What to do — In the entries below, repeat only the lines between those holding "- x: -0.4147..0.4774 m" and "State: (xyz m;", inclusive. Leave pictures out.
Segment Start: Task data
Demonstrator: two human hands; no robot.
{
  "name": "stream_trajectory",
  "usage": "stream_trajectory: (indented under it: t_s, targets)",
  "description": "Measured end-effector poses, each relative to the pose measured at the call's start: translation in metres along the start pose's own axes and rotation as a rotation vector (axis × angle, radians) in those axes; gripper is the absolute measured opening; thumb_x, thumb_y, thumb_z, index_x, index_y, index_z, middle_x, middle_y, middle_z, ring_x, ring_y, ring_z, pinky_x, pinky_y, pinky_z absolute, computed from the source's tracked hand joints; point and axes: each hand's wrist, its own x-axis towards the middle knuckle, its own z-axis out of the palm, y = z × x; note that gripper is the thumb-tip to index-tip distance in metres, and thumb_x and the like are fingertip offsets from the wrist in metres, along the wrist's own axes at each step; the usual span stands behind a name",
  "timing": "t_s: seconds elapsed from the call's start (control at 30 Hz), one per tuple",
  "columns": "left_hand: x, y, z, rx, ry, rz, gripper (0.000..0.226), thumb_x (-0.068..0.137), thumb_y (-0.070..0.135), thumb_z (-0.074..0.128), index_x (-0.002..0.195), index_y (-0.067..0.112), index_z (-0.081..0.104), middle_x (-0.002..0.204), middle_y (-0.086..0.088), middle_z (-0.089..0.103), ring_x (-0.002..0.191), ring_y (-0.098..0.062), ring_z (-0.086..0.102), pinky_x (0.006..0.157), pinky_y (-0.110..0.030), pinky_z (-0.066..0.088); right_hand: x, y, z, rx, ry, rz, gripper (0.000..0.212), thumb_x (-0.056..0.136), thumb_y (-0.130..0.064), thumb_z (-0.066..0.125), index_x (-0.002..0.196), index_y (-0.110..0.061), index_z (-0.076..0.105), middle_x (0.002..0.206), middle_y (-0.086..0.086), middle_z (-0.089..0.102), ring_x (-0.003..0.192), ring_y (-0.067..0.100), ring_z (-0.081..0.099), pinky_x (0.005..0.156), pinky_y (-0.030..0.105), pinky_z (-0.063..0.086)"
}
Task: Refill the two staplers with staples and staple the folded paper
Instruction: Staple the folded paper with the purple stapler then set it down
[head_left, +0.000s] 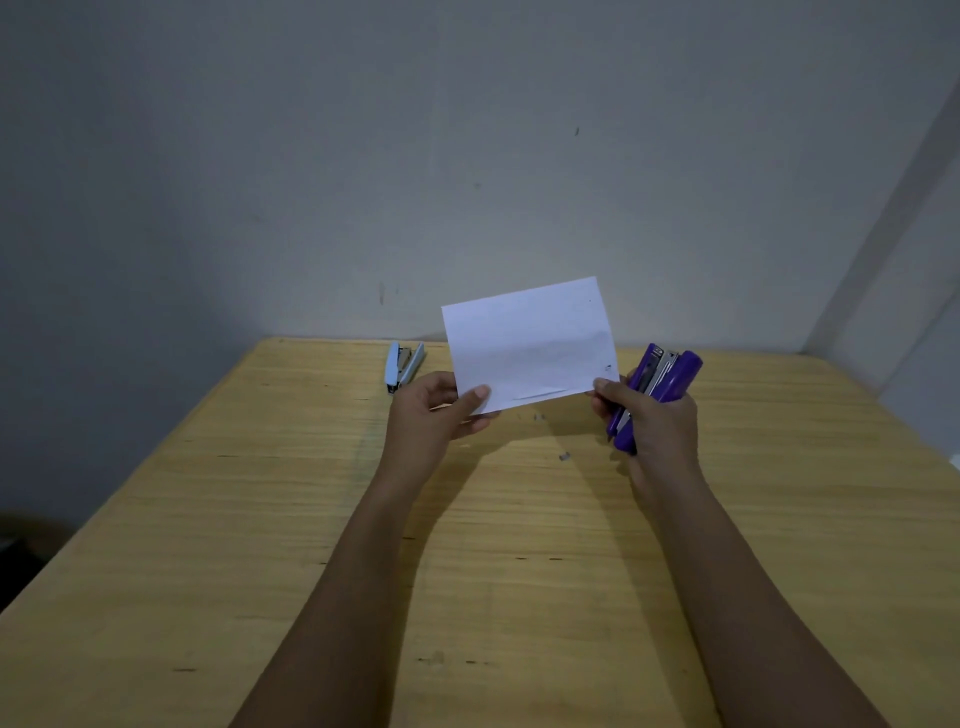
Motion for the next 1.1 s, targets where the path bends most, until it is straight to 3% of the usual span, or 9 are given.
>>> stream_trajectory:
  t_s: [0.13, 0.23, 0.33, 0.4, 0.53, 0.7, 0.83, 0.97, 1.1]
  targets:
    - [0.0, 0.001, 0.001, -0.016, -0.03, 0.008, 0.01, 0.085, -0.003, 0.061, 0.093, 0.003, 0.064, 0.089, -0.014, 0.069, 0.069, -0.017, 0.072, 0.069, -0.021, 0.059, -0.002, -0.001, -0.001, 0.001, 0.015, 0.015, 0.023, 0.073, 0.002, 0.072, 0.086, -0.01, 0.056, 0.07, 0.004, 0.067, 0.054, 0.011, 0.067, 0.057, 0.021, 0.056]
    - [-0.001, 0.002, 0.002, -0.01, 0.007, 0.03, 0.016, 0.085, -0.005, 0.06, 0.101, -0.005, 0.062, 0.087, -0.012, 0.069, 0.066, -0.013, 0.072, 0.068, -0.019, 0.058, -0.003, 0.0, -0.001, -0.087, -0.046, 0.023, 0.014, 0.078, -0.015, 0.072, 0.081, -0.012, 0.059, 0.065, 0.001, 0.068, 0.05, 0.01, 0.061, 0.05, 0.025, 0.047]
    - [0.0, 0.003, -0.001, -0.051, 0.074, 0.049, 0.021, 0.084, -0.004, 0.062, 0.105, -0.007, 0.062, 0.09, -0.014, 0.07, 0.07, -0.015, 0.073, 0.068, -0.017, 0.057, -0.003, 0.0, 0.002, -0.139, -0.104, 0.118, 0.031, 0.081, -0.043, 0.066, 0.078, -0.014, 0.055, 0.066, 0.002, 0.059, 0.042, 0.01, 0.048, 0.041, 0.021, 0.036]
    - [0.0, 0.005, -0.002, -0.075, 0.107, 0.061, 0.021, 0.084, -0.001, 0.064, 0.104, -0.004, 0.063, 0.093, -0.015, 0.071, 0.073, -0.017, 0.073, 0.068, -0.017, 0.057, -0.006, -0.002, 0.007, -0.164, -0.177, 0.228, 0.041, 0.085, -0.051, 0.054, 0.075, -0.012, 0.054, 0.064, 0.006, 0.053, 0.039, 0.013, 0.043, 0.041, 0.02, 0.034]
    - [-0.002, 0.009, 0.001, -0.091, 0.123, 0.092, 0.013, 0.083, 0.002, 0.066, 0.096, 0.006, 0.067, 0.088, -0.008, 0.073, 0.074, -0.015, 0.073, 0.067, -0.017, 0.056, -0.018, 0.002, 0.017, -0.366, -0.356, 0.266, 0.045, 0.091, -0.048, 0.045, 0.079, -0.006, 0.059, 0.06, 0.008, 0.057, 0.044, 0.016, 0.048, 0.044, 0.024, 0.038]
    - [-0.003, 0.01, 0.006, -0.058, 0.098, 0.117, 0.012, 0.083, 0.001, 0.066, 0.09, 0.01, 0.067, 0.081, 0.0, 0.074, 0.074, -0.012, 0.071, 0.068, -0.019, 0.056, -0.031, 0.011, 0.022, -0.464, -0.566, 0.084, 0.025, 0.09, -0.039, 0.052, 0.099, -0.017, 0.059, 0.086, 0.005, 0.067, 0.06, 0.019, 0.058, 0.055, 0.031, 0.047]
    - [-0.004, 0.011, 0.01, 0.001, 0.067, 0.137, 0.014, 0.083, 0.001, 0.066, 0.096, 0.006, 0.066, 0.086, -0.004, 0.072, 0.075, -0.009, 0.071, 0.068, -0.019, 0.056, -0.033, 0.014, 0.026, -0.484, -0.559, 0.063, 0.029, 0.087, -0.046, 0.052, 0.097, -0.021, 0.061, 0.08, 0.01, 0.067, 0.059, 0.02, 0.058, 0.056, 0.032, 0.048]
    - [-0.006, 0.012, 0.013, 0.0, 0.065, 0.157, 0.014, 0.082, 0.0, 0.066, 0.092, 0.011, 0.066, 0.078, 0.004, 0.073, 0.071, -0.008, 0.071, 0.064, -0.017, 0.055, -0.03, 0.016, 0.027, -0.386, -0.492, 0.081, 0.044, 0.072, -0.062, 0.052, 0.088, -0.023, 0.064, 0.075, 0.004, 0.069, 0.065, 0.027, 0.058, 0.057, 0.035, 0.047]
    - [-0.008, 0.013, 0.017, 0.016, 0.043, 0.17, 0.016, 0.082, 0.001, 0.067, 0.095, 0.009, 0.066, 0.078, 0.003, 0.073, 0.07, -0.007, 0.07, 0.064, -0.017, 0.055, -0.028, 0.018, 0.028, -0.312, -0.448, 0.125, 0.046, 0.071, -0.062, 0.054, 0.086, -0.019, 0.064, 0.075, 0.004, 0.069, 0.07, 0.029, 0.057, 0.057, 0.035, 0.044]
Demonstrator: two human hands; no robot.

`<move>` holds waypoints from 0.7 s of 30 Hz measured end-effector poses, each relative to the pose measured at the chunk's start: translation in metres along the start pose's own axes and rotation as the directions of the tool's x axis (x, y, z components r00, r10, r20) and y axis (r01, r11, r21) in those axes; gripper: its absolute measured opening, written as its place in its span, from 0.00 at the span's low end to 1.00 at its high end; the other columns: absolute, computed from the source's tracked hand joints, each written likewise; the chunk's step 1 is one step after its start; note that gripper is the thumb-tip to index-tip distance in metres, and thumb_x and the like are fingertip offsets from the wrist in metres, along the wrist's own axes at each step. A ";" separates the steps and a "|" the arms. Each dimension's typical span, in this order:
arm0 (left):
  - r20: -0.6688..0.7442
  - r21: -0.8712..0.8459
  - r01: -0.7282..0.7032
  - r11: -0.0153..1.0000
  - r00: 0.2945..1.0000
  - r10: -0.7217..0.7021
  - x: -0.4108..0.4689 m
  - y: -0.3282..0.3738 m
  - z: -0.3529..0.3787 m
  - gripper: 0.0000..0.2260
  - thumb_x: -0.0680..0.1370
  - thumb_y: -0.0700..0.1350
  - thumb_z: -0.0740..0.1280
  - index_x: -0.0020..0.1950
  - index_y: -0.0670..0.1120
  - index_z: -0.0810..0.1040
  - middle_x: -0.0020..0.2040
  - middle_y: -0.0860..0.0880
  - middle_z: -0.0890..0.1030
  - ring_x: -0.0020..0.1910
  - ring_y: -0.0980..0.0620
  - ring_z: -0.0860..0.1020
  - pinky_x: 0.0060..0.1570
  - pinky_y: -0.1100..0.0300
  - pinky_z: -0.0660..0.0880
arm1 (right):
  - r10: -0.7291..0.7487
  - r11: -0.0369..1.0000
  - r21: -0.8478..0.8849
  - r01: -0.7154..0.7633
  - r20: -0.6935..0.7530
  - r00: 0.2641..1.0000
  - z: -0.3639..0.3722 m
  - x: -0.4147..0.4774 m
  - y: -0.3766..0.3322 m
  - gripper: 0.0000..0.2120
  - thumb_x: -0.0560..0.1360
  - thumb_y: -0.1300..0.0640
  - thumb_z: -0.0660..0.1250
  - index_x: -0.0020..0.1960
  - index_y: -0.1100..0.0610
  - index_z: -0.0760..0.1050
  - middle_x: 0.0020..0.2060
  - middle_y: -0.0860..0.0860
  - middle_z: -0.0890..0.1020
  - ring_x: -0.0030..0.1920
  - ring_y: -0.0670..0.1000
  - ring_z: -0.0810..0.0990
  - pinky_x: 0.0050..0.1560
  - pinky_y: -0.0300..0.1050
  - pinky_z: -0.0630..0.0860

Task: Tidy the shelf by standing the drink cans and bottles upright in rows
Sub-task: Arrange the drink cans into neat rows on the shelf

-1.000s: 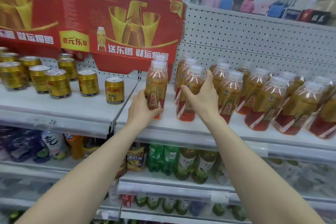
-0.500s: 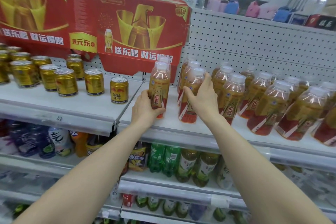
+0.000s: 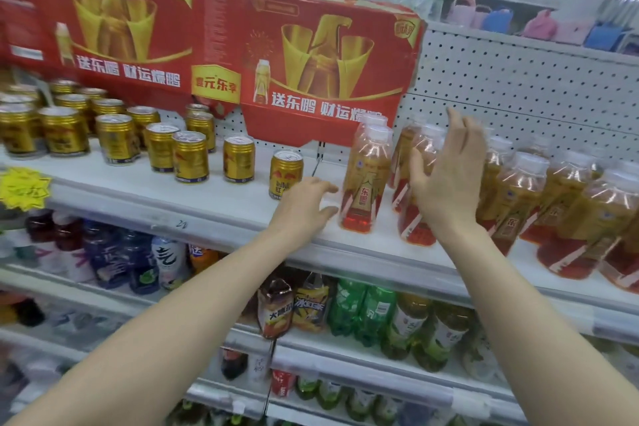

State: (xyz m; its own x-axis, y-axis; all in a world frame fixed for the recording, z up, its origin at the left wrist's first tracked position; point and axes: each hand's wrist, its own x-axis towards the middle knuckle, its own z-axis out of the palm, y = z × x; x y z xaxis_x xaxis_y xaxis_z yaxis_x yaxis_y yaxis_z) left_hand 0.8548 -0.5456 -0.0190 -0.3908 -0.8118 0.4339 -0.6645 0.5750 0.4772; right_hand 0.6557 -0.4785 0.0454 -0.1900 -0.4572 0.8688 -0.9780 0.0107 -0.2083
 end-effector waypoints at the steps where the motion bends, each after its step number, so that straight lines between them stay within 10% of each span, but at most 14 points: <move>1: -0.058 0.018 -0.035 0.999 0.998 0.036 0.000 -0.013 -0.011 0.16 0.77 0.45 0.70 0.65 0.48 0.78 0.64 0.49 0.77 0.64 0.48 0.74 0.62 0.54 0.69 | -0.050 0.999 0.013 0.050 -0.033 0.998 0.006 0.001 -0.014 0.29 0.78 0.54 0.65 0.75 0.62 0.60 0.69 0.61 0.67 0.72 0.60 0.64 0.75 0.55 0.60; 8: -0.135 0.187 0.066 0.980 0.990 -0.041 0.032 -0.123 -0.097 0.23 0.79 0.41 0.68 0.73 0.43 0.69 0.72 0.44 0.69 0.69 0.43 0.69 0.67 0.50 0.67 | -0.232 0.967 0.135 0.218 0.101 0.967 0.080 -0.007 -0.117 0.21 0.76 0.62 0.67 0.68 0.62 0.72 0.64 0.59 0.73 0.66 0.58 0.70 0.69 0.52 0.67; 13: 0.078 0.270 0.062 0.961 0.993 -0.086 0.066 -0.162 -0.114 0.27 0.81 0.47 0.65 0.77 0.42 0.61 0.75 0.42 0.65 0.72 0.41 0.66 0.68 0.49 0.66 | -0.078 0.996 0.070 0.051 0.459 0.885 0.130 -0.013 -0.148 0.26 0.80 0.54 0.64 0.75 0.59 0.65 0.72 0.56 0.68 0.73 0.56 0.64 0.74 0.50 0.60; 21: 0.208 0.279 0.015 0.960 0.975 -0.076 0.100 -0.160 -0.098 0.21 0.81 0.53 0.62 0.66 0.39 0.69 0.62 0.38 0.74 0.59 0.38 0.74 0.56 0.47 0.73 | 0.234 0.959 -0.028 -0.283 0.640 0.732 0.155 -0.015 -0.155 0.32 0.79 0.44 0.63 0.78 0.56 0.58 0.72 0.55 0.70 0.69 0.57 0.70 0.67 0.52 0.69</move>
State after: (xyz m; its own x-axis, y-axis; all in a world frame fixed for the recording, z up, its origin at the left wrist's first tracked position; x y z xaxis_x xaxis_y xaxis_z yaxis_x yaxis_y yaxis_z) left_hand 0.9841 -0.7087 0.0228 -0.4632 -0.8565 0.2274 -0.8218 0.5112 0.2515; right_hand 0.8234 -0.6111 -0.0050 -0.3131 -0.9013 0.2993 -0.8863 0.1641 -0.4331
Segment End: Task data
Written reply —
  - x: -0.4147..0.4774 m
  - y: -0.3766..0.3322 m
  - gripper: 0.0000..0.2120
  - thumb_x: -0.0560..0.1360
  - thumb_y: -0.1300..0.0640
  - thumb_z: -0.0660..0.1250
  - index_x: -0.0020..0.1960
  - index_y: -0.1100..0.0610
  - index_z: -0.0760..0.1050
  - middle_x: 0.0020..0.2060
  - middle_y: -0.0860..0.0860
  - middle_z: -0.0890..0.1020
  - ring_x: -0.0030..0.1920
  - ring_y: -0.0670..0.1000
  - ring_z: -0.0810..0.0990
  - pinky_x: 0.0050..0.1560
  - pinky_y: -0.0300..0.1050
  - pinky_z: -0.0630..0.0860

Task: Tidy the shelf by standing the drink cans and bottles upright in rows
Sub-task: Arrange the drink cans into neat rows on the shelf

-1.000s: 
-0.500s: 
+0.000s: 

State: (xyz m; its own x-axis, y-axis; all in a world frame fixed for the recording, z up, its origin at the left wrist's first tracked position; point and axes: each hand's wrist, its own x-axis towards the middle knuckle, its own z-axis out of the palm, y = z × x; x y z xaxis_x xaxis_y xaxis_z yaxis_x yaxis_y yaxis_z) left_hand 0.8548 -0.5456 -0.0190 -0.3908 -0.8118 0.4339 -0.6645 0.5750 0.4772; right_hand 0.6557 -0.4785 0.0454 -0.1900 -0.4572 0.8688 -0.9780 0.0107 -0.2083

That concludes the answer to the exercise.